» Problem requirements:
Every line from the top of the records below through the one containing "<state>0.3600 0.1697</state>" must be copied exactly, and the pictures must not be.

» Information shown:
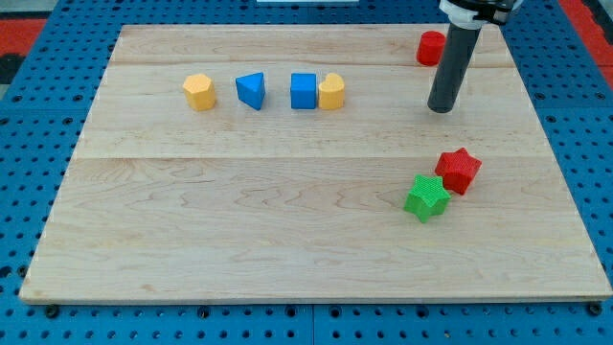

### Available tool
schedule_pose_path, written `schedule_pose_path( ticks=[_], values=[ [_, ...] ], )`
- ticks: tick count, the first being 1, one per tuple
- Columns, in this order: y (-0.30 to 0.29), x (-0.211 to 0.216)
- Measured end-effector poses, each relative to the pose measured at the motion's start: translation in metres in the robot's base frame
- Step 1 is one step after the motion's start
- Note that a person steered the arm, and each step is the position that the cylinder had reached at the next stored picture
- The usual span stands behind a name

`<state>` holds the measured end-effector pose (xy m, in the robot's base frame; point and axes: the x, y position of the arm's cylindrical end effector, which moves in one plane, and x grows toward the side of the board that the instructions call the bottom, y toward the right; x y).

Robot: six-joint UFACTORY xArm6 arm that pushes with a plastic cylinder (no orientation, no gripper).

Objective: Slide the blue cube and blue triangle to the top left

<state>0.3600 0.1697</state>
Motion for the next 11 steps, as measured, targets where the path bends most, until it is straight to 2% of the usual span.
schedule_pose_path(
  ticks=[1, 3, 6, 8, 11],
  values=[
    [-0.011, -0.02],
    [-0.026, -0.03],
    [-0.169, -0.03],
    [-0.178, -0.03],
    [-0.253, -0.03]
  ],
)
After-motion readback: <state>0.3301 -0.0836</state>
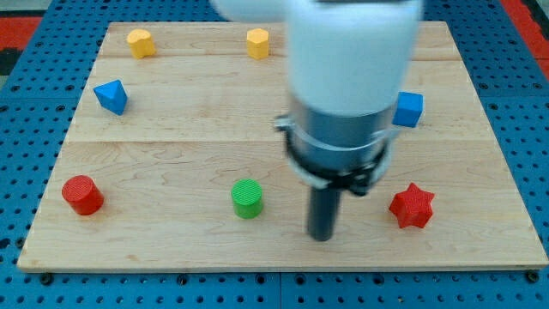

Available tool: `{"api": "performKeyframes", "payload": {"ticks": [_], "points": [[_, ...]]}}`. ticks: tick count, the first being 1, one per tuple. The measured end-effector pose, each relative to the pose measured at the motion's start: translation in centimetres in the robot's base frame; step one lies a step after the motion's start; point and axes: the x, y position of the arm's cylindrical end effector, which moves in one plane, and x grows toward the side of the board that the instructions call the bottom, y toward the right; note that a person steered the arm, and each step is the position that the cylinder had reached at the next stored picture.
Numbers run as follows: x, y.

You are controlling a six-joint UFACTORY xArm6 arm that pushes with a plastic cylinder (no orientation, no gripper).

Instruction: Move the hexagon towards the green circle

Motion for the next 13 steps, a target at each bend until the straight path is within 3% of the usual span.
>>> {"api": "performKeyframes", "payload": {"ticks": [4,6,8,9,11,13], "points": [[-27.8,-3.4],[-36.5,-6.2],[-26.5,-15.7],[-25.2,-14.8],[-28.8,-13.1],[-23.7,-14.4]]}}
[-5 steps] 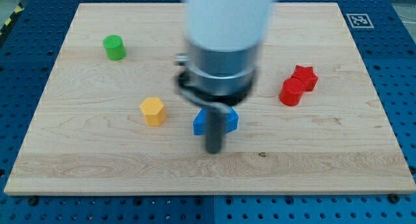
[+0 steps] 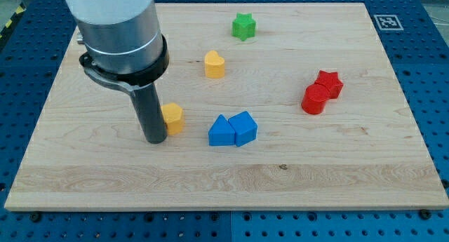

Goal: Move the yellow hexagon into the yellow heart to the center

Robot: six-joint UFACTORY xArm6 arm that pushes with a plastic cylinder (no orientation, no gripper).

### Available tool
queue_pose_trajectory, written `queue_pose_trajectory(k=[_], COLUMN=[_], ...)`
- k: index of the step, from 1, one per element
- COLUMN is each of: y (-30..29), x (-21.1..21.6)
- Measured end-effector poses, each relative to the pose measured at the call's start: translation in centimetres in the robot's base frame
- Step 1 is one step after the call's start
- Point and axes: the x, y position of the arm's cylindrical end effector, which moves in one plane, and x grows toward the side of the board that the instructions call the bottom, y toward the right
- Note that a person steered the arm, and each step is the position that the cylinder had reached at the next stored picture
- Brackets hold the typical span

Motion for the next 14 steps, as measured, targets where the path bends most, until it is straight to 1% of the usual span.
queue_pose_trajectory(k=[2,4,6,7,9,12,14], y=[0.1,3.0,8.0,9.1,6.4,6.4,5.4], x=[-3.0,-3.0,-2.9,-3.0,-4.2,-8.3,-8.9])
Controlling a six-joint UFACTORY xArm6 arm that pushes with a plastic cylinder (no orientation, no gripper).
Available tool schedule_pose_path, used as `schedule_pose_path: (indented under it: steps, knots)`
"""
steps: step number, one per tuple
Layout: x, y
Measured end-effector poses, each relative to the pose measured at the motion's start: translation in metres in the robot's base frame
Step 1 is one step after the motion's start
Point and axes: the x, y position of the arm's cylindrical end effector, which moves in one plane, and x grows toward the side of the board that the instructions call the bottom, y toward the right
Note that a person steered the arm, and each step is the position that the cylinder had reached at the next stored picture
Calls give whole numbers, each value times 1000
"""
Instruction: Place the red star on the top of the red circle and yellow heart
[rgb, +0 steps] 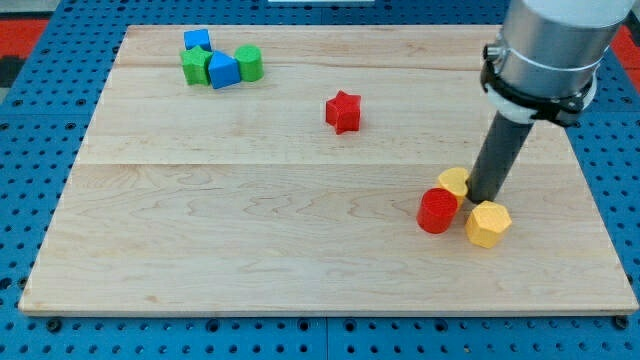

» Written reply:
### Available tool
schedule_pose_path, written `schedule_pose_path( ticks=[_], values=[ [_, ...] ], )`
- ticks: tick count, the first being 1, one per tuple
- Columns, in this order: y (-0.30 to 0.29), x (-0.211 to 0.216)
- Measured end-effector poses, each relative to the pose measured at the motion's start: translation in metres in the robot's base frame
- Step 1 is one step after the motion's start
- Note that a person steered the arm, and each step is the position that the cylinder had reached at the next stored picture
- The usual span stands behind a name

`<state>` holds the measured end-effector pose (xy m, in the robot's base frame; point and axes: the x, y position of the arm's cylindrical end effector, which moves in one plane, and x grows toward the side of the board that the instructions call the bottom, y toward the right; x y).

Robot: six-joint UFACTORY xArm6 arm that pushes with a plastic cylinder (no orientation, no gripper).

Objective: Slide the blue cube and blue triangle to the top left

<state>0.3600 0.1697</state>

Nothing more remains for this exercise.